The Company acquired 301 lots valued at $38.4 million so far in the first quarter, all in Southern California, of which 115 were included in the Company's lots owned and controlled as of December 31, 2012 and 186 were contracted and closed in the first quarter. Furthermore, an additional 410 lots were contracted in Northern California during the first quarter, bringing the Company's total lots owned and controlled to over 2,100.
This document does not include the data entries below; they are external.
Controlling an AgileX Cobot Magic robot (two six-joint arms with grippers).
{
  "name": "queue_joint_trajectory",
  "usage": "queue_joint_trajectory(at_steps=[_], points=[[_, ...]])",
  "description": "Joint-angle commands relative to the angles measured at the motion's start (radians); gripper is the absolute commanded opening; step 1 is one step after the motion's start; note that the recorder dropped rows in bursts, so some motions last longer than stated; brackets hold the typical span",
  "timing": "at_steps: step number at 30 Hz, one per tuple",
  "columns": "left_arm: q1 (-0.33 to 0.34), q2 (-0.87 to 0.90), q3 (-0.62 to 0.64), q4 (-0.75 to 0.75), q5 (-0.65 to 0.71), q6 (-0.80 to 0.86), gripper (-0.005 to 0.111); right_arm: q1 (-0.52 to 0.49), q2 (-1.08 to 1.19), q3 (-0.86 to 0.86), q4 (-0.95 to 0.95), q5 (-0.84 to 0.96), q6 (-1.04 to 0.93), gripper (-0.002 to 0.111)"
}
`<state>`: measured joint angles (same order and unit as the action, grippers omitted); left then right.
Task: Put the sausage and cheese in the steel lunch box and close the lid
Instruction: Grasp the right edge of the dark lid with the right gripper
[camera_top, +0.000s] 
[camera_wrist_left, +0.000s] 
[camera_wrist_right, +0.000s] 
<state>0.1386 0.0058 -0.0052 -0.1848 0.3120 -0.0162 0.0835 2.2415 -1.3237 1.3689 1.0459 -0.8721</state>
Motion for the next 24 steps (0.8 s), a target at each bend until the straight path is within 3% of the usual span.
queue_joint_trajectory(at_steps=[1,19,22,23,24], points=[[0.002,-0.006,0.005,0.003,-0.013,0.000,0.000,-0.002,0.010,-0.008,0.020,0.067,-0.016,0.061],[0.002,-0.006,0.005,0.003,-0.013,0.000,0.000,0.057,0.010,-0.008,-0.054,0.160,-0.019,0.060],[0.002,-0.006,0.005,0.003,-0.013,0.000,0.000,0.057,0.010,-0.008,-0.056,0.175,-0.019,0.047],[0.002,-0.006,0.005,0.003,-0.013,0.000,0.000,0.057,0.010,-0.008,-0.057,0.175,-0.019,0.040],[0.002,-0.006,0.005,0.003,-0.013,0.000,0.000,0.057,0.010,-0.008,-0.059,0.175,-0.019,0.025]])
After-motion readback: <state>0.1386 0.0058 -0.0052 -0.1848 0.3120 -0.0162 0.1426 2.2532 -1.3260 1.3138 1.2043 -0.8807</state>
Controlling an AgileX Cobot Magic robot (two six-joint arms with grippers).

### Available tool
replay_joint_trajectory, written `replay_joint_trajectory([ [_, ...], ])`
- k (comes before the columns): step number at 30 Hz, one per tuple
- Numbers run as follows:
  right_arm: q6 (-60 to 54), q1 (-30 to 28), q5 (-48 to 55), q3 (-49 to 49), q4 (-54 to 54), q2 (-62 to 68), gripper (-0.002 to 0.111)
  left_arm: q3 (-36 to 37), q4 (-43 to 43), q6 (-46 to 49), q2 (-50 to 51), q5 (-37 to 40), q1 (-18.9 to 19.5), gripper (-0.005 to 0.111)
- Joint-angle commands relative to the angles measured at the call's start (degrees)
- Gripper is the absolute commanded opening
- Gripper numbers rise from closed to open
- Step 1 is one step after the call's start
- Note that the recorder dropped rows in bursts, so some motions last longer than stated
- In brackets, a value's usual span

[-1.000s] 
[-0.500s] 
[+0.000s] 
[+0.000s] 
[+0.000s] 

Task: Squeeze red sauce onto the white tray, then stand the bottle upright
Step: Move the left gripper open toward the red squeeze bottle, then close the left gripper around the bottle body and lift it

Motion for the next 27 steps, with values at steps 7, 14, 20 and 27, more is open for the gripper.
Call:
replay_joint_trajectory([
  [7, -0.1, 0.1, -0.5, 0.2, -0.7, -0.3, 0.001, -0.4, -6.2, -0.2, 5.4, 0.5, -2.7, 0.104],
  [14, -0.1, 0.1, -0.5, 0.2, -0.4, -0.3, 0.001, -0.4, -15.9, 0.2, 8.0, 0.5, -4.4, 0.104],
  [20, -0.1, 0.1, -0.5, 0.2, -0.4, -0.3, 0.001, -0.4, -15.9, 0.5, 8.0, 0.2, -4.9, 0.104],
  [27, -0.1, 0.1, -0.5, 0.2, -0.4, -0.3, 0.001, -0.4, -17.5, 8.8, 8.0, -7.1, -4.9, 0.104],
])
Thomas J. Mitchell, President and Chief Operating Officer of TRI Pointe Homes, noted, "We continue to build on the positive momentum that emerged during last year and expect to continue to execute on our growth strategy in 2013. Since the start of the this year, TRI Pointe Homes has experienced strong demand, increased pricing and reduced incentives in all of our active selling communities during the first quarter and as a result, expect to report our best quarter for new home orders since the inception of the Company. Due to this strong demand, we wrote our final orders and sold out of three of our active selling communities during the first quarter."
* See "Reconciliation of Non-GAAP Financial Measures"
In 2013,the Company expects to open nine new selling communities, six in Southern California, two in Northern California and one in Colorado. Based on strong demand to date in 2013, the Company expects to end the first quarter with six active selling communities, including the opening of one new community in Southern California and one in Northern California. In the first quarter, the Company expects to deliver approximately 65% of its 68 units in backlog as of December 31, 2012. The Company's backlog at the end of the first quarter 2013 is expected to be in excess of 130 homes.
Earnings Conference Call
The Company will host a conference call via live webcast for investors and other interested parties beginning at 5:00 p.m. Eastern Time on Thursday, March 28, 2013. The call will be hosted by, Doug Bauer, Chief Executive Officer, Tom Mitchell, Chief Operating Officer and Mike Grubbs, Chief Financial Officer.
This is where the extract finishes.